In addition, the tailing fraction bits of bead positions were also provided with int64 binary; these are indicated with “D-jhpcndf000001XOR” to denote JHPCN-DF compression and the tailing (XOR) parts. Here, the tailing fraction bits were obtained from the XOR-operation between the original data and the double-precision binary with JHPCN-DF compression.
-
Tailing fraction bits of positions of beads (3 × Ntotal × 8 bytes)
Technical Validation
Evaluation of segmented recording data
For the double-precision data generated in the MD simulations, we applied JHPCN-DF compression with user-specified error levels of 0.00001, 0.000001, and 0.0000001. For tests of single-precision binary data, single-precision data were obtained by casting from double-precision data. For single-precision binary analysis, we examined cases with user-specified error levels of 0.1, 0.01, 0.001, and 0.0001. Here, 0.0001 was smaller than the limit from the value range, as mentioned below.
Tables 2 and 3 present the size [bytes] and compression ratio of compressed files for single and double-precision binary recording. Here, we employed three methods to achieve the specified error level of the compressed files: (1) “tar” and “gzip −9” for the segmented recording binary file based on JHPCN-DF, (2) “tar” for the “sz”-compressed file of the lossless binary file, and (3) “tar” for the “sz”-compressed file of the segmented recording binary file with JHPCN-DF. Here, we used version 2.1.8.3 of SZ with the Zstd best compression mode36. In the process of generating the compressed files, we monitored the maximum and minimum values of positions: Max = 1981.244394305023 and Min = −1806.817917672729. It should be noted that these values may be inaccurate with single precision. In the case of single precision, from this range and fraction part of 23-bits, as (Max − Min)/223 was approximately 0.00045, the error level cannot be maintained even for a single-precision binary without JHPCN-DF. According to the obtained compression ratios, the results for all compression methods were similar. For all cases, the combination of JHPCN-DF and the SZ-compressor showed the best performance.
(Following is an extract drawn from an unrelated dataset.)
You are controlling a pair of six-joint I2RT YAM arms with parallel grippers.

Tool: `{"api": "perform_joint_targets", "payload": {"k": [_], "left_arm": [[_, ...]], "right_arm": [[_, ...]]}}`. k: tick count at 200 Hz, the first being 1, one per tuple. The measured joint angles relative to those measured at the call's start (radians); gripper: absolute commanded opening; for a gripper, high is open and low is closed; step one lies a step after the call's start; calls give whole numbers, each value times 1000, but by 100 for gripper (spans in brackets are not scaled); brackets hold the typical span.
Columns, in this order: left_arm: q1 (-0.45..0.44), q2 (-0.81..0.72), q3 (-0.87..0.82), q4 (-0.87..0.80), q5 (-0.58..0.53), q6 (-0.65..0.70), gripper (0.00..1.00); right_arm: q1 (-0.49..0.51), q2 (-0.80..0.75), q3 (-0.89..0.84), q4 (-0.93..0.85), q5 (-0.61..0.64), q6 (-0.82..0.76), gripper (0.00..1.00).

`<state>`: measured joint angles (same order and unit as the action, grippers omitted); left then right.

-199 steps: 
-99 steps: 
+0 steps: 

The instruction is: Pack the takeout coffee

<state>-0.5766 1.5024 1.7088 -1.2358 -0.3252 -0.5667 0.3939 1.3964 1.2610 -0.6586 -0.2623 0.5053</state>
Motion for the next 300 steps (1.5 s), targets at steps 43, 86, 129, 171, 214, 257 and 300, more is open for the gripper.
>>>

It should be noted that the increased size of SZ-compressed files for single-precision data with a specified error level of 0.0001 may be a result of insufficient detail parameter tuning. Further analysis of this hypothesis is beyond the scope of this paper.
Topology analyses using segmented recording data
As a test for the segmented recording data, we evaluated the GLN for topology judgment regarding penetration of a linear chain into a ring polymer using the method proposed by the authors13,14. This is because the topology is not conserved if the numerical accuracy is poor. The ratio of correct answers of the topology judgment was used as the evaluation index, which was obtained for several user-specified accuracies. Tables 2 and 3 present the confusion matrix and error ratio of the topology judgment for all pairs of ring polymers and linear chains in all systems. Here, the confusion matrix has been effectively employed as a two-class classification problem in machine learning and is given as [[True Positive (TP), False Negative (FN)], [False Positive (FP), True Negative (TN)]], where “Positive” means that the linear chain penetrated into the ring polymer and “True” means that the topology was preserved between lossless compression and the specified error level. The error ratio was defined as (FP + FN)/(TP + FP + FN + TN).
According to the single-precision binary recording in Table 2, increasing the error level (tolerance) increases misjudgment of the topology. This test provides a good example of the relationship between numerical precision and topology judgment errors. However, regarding the original purpose of achieving recording with topology conservation, the single-precision binary format was insufficient. Moreover, the double-precision data in Table 3 exhibited no error in topology judgment with an error level of 0.00001, whereas the single-precision data exhibited two errors. Consequently, we used the JHPCN-DF method with an error level of 0.00001 to develop the publicly available database of well-equilibrated initial configurations of ring-linear polymer blends.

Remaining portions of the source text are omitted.